Non era logico! In qualche modo, per ragioni inesplicabili, Judy aveva sempre avuto un complesso di superiorità nei suoi confronti. Lo guardava dall'alto in basso, ma da una posizione del tutto fittizia: e, tuttavia, lo guardava dall'alto in basso. Era pur sempre la figlia del professor Ronald E. (stava per Egbord!) Miller della DesPortes University, Terwilliger, Wisconsin; il povero, incolore, tedioso professor Miller, con i suoi tweed logori, il cui unico tentativo di raggiungere la fama era stato affidato a un attacco piuttosto ipocrita e farraginoso (Sherman l'aveva letto una volta con grande fatica) portato al suo conterraneo, del Wisconsin, il senatore Joseph McCarthy, sulla rivista «Aspects» nel lontano 1955. Eppure, nel bozzolo dorato del nido del Village, durante il primo periodo della loro vita in comune, Sherman aveva corroborato le pretese di superiorità di Judy.
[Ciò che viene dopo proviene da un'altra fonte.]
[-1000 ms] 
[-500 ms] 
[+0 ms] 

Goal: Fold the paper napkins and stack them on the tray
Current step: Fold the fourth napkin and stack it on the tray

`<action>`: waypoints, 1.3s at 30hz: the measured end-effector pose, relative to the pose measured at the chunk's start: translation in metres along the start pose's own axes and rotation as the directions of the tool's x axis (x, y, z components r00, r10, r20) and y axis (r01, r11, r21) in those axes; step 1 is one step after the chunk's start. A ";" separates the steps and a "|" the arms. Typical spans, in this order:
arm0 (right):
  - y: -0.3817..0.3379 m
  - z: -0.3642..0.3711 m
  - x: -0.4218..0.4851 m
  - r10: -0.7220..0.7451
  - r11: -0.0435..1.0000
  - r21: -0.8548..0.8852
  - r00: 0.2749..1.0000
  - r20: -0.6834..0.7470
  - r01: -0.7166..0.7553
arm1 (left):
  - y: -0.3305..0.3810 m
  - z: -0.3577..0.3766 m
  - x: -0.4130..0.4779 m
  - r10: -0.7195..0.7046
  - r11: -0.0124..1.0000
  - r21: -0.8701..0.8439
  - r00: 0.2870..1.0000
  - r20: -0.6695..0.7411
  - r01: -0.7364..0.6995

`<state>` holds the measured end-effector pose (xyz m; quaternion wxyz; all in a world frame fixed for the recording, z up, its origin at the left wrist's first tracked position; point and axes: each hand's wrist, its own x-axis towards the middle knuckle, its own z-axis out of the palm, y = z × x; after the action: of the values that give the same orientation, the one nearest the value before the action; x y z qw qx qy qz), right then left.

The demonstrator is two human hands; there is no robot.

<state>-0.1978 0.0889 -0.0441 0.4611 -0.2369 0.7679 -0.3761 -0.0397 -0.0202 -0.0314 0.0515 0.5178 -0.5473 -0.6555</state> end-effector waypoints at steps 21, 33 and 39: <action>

Aveva provato addirittura piacere nel dirle che lui, sì, lavorava a Wall Street, ma non apparteneva a Wall Street e stava solo usando Wall Street. Aveva provato addirittura piacere quando lei si era degnata di apprezzare la sua incoraggiante apertura mentale. In qualche modo lei lo aveva convinto, e rassicurato che suo padre John Campbell McCoy, il Leone di Dunning Sponget, era una figura piuttosto banale, dopotutto: una specie di guardia giurata d'alta classe per il capitale altrui. Perché poi questo fatto dovesse essere importante per lui, Sherman non lo sapeva e neppure sapeva come specularci sopra. Il suo interesse per la teoria psicanalitica, mai davvero vivo, era finito un giorno a Yale quando Rawlie Thorpe l'aveva definita "una scienza ebraica" (esattamente lo stesso atteggiamento mentale che aveva tanto turbato e fatto andare su tutte le furie Freud, settantacinque anni prima).

Ma tutto quello faceva parte del passato, dell'infanzia, la sua infanzia nella Settantatreesima Strada Est e la sua infanzia nel Village. Questa era un'altra, nuova era! Questa era un'altra, nuova Wall Street! Judy era… un residuato dell'infanzia… e tuttavia viveva, invecchiava, diventava più sottile… una donna piacente.

Sherman si lasciò andare sulla sedia e gettò un'occhiata circolare alla sala. Le teorie di caratteri verdi fosforescenti ancora scorrevano sugli schermi dei terminali, ma il ruggito aveva ceduto il passo a qualcosa che sembrava più simile all'allegro schiamazzo di uno spogliatoio. George Connor stava accanto alla sedia di Vic Scaasi con le mani in tasca e chiacchierava. Vic arcuava la schiena, faceva ruotare le spalle, pareva sul punto di sbadigliare. Rawlie, rannicchiato nella sedia, parlava al telefono, sorridendo e passandosi una mano sulla testa pelata. Guerrieri vittoriosi dopo la mischia! Padroni dell'Universo…

E lei aveva avuto l'impudenza di procurargli un patema d'animo per una telefonata!